── Records for this task

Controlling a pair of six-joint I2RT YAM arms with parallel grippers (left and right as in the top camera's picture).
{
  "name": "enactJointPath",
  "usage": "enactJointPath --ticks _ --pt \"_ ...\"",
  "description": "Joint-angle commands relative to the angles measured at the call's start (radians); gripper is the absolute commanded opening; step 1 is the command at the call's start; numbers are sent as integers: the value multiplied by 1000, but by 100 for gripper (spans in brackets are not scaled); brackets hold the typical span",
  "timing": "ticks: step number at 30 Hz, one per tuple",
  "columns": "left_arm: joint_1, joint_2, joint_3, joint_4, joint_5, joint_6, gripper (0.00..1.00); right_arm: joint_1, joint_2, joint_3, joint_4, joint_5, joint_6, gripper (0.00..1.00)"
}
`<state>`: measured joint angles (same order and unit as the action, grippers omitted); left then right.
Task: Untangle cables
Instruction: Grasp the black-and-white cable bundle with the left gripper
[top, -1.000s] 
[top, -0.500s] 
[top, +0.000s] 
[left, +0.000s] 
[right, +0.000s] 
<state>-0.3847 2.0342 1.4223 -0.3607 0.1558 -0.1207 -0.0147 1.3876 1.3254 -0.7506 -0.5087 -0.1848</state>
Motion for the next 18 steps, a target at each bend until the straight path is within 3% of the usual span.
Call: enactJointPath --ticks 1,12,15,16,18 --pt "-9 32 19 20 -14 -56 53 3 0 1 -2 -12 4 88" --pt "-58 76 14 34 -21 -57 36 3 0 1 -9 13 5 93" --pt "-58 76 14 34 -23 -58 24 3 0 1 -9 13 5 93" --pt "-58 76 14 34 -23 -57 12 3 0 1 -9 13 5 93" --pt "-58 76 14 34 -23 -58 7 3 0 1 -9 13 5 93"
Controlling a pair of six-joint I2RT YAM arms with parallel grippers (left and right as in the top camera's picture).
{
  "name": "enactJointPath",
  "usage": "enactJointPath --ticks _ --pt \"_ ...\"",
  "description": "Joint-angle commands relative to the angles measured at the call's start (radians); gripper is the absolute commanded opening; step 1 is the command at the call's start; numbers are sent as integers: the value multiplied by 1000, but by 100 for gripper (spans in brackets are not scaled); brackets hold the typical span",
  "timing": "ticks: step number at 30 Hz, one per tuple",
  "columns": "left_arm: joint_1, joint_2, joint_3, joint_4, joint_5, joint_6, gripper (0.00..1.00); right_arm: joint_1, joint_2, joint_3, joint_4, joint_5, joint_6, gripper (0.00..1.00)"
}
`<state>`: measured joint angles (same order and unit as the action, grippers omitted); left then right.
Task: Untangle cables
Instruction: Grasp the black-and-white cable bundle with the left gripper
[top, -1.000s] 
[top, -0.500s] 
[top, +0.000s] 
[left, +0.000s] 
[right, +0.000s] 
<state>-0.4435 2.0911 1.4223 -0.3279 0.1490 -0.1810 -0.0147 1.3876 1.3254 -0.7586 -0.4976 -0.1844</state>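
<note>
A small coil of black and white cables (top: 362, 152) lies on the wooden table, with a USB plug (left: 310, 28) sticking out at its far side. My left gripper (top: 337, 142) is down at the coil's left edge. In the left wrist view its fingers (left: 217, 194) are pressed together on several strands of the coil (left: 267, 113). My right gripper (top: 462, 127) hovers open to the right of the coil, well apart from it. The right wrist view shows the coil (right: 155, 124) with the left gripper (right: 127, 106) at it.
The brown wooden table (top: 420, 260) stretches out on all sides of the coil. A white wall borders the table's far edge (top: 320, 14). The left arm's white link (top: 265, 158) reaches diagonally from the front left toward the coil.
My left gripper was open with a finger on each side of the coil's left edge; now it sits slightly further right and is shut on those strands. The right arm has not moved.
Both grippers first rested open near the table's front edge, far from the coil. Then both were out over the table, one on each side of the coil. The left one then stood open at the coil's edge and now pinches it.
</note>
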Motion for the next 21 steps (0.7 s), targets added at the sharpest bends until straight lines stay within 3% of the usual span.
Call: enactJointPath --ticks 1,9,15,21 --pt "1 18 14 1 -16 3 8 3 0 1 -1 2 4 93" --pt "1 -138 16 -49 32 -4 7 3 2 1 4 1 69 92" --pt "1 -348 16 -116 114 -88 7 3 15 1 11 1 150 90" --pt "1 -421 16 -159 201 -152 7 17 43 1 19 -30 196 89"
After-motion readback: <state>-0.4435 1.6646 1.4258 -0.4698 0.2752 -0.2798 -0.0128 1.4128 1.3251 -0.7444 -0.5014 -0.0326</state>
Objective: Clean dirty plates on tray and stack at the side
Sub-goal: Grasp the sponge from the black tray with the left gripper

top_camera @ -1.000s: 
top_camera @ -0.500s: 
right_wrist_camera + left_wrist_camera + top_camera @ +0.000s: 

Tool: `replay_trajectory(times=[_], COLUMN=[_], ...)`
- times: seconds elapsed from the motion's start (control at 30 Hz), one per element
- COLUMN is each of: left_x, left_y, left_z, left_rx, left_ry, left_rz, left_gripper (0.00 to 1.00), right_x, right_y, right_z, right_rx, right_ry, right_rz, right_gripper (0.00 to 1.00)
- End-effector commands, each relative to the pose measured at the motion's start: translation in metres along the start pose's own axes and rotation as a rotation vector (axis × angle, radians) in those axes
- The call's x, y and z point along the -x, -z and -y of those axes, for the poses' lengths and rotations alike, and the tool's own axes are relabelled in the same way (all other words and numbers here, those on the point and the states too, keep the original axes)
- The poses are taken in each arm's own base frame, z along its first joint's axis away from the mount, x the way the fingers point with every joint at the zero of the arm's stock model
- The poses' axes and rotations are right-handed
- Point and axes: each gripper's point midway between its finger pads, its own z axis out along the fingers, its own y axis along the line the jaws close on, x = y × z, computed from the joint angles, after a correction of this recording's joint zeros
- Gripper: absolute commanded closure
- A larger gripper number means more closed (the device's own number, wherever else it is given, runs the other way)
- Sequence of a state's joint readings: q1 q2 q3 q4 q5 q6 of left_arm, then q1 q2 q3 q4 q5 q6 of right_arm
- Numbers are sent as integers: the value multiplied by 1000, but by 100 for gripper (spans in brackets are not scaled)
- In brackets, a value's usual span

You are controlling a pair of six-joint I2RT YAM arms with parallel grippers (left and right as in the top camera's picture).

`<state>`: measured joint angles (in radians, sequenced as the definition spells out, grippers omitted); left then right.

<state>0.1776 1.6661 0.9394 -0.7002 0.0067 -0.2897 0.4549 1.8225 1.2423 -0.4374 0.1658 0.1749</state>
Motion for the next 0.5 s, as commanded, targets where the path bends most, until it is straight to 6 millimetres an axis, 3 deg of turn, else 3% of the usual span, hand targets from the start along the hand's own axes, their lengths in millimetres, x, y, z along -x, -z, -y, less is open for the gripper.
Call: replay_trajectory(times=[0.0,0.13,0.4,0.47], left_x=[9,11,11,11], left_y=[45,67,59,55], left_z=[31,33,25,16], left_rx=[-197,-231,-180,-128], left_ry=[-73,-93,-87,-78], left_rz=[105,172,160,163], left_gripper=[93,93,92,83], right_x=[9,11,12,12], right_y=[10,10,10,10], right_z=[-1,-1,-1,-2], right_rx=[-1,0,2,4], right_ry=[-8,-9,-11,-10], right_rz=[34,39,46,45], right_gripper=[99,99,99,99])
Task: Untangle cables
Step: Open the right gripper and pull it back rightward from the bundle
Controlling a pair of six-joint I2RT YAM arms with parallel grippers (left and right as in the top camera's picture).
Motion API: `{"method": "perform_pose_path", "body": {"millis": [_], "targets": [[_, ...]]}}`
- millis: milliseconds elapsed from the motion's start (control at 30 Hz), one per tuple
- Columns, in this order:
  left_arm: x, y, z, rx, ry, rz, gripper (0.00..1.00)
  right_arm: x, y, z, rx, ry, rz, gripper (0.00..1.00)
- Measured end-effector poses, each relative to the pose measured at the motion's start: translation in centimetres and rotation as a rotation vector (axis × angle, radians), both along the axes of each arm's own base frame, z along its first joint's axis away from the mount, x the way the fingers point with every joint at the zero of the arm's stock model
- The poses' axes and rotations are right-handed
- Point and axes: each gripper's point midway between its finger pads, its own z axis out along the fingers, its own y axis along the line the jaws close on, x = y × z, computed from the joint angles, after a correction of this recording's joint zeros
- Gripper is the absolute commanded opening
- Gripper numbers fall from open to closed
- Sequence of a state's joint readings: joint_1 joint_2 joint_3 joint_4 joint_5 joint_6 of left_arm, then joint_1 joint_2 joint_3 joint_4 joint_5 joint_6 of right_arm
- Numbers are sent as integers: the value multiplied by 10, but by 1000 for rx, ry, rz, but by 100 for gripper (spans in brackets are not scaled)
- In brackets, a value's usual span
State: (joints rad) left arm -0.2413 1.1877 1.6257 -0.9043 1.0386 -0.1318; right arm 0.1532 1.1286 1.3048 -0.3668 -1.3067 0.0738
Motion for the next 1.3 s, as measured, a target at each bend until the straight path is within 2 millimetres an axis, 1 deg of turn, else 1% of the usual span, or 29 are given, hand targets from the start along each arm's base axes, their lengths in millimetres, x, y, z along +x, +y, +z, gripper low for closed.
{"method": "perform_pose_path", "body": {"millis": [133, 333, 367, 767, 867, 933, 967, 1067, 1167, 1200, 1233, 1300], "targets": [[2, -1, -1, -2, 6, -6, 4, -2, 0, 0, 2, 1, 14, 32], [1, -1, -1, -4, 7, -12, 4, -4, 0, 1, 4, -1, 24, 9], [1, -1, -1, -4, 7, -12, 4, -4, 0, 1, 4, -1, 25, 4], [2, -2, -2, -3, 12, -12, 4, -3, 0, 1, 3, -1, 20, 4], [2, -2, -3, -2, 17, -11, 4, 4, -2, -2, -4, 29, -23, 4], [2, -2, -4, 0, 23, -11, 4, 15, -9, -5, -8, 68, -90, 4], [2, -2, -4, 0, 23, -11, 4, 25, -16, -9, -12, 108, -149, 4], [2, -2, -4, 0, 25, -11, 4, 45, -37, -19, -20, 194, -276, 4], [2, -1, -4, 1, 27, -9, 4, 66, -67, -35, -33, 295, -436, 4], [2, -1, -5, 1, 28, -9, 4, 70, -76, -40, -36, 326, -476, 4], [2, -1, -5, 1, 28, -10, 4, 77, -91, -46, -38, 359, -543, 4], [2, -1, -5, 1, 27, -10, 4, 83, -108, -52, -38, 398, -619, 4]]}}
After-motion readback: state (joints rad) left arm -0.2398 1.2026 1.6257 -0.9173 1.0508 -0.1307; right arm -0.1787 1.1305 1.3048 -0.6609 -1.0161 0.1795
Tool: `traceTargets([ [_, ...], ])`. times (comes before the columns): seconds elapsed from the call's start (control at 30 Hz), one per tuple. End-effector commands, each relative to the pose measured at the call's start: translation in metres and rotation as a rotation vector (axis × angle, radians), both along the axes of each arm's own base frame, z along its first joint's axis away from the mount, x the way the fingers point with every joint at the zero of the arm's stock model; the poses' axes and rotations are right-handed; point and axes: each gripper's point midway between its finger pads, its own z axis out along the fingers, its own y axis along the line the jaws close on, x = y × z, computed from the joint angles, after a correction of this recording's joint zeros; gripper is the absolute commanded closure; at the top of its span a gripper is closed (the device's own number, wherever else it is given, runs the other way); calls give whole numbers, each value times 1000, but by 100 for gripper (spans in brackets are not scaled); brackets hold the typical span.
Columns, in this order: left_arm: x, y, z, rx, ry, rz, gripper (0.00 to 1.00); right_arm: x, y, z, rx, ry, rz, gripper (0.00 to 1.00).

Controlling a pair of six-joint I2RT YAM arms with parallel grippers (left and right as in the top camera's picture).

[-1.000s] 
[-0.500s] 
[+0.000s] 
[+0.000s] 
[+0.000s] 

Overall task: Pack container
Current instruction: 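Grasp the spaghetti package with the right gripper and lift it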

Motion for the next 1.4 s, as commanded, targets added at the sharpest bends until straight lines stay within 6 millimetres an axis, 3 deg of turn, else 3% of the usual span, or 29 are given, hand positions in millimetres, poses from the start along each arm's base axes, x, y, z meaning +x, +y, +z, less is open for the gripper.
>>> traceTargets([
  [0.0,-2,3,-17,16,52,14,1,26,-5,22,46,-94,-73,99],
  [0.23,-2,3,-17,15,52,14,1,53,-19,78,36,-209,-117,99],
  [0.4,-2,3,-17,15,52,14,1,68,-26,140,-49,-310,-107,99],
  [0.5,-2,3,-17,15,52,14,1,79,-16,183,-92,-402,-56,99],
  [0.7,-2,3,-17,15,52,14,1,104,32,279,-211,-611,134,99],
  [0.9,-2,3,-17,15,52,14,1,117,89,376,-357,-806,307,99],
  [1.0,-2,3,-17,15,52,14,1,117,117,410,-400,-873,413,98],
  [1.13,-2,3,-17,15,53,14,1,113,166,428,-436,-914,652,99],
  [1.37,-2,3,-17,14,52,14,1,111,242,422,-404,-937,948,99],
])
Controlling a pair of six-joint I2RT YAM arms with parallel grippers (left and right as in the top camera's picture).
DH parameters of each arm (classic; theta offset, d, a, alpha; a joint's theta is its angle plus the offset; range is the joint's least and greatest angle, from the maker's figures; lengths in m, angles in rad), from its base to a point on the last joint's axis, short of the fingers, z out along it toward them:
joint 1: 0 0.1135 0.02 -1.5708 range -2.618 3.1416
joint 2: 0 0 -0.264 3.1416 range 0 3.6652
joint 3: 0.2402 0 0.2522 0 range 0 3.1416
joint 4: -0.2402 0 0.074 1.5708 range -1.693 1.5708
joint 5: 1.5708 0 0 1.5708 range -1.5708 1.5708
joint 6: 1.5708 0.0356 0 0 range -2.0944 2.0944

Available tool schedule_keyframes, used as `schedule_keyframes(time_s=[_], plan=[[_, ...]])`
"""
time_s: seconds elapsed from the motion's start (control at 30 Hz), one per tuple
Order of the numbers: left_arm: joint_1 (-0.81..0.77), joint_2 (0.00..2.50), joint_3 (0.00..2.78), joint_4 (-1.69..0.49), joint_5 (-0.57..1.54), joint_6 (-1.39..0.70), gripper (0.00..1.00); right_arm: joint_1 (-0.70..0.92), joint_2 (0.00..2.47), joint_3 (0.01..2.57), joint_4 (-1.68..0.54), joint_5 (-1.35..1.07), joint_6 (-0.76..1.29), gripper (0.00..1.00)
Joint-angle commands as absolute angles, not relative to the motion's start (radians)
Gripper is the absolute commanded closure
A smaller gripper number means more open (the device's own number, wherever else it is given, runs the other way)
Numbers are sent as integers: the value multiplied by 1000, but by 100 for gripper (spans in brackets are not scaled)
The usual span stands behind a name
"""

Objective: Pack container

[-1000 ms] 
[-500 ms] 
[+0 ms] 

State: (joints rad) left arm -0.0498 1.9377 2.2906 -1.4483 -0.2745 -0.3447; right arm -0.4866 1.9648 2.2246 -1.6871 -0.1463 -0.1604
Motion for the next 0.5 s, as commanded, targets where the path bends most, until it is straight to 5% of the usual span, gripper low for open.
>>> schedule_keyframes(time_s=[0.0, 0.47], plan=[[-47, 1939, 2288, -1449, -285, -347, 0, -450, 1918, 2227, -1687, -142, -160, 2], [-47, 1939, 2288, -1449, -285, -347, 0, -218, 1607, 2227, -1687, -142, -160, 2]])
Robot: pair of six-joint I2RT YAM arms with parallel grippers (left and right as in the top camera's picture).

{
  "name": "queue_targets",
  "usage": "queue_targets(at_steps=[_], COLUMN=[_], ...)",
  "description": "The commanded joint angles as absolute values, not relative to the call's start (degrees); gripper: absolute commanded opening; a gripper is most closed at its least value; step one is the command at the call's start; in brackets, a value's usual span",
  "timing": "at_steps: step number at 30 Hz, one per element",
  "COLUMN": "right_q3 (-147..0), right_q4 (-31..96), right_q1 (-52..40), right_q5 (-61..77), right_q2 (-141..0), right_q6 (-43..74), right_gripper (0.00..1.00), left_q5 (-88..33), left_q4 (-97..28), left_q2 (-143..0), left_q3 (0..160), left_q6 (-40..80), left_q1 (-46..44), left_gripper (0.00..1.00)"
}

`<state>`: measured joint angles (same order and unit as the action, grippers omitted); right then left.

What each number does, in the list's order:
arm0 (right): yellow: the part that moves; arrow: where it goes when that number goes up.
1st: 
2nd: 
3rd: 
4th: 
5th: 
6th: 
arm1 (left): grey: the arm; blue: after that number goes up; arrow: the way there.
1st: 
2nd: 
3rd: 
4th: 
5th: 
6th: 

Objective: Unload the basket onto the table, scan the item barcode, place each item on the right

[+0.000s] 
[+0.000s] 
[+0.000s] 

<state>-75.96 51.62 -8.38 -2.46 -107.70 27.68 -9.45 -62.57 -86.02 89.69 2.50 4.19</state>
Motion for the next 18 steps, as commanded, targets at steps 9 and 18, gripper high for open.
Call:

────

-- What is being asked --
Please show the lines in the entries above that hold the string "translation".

-- Response area --
- End-effector commands, each relative to the pose measured at the motion's start: translation in metres along the start pose's own axes and rotation as a rotation vector (axis × angle, radians) in those axes
- Measured end-effector poses, each relative to the pose measured at the motion's start: translation in centimetres and rotation as a rotation vector (axis × angle, radians), both along the axes of each arm's own base frame, z along its first joint's axis away from the mount, x the way the fingers point with every joint at the zero of the arm's stock model
Tool: `traceTargets([ [_, ...], ])`. times (comes before the columns): seconds elapsed from the call's start (control at 30 Hz), one per tuple. End-effector commands, each relative to the pose measured at the call's start: translation in metres and rotation as a rotation vector (axis × angle, radians), both along the axes of each arm's own base frame, z along its first joint's axis away from the mount, x the way the fingers point with every joint at the zero of the arm's stock model; the poses' axes and rotations are right-handed; point and axes: each gripper's point midway between its finger pads, its own z axis out along the fingers, its own y axis along the line the jaws close on, x = y × z, computed from the joint angles, after a correction of this recording's joint zeros; gripper is the absolute commanded closure; at the top of its span a gripper is closed (the device's own number, wherever else it is given, runs the other way); calls give whole numbers, each value times 1000, but by 100 for gripper (spans in brackets are not scaled); brackets hold the typical span.

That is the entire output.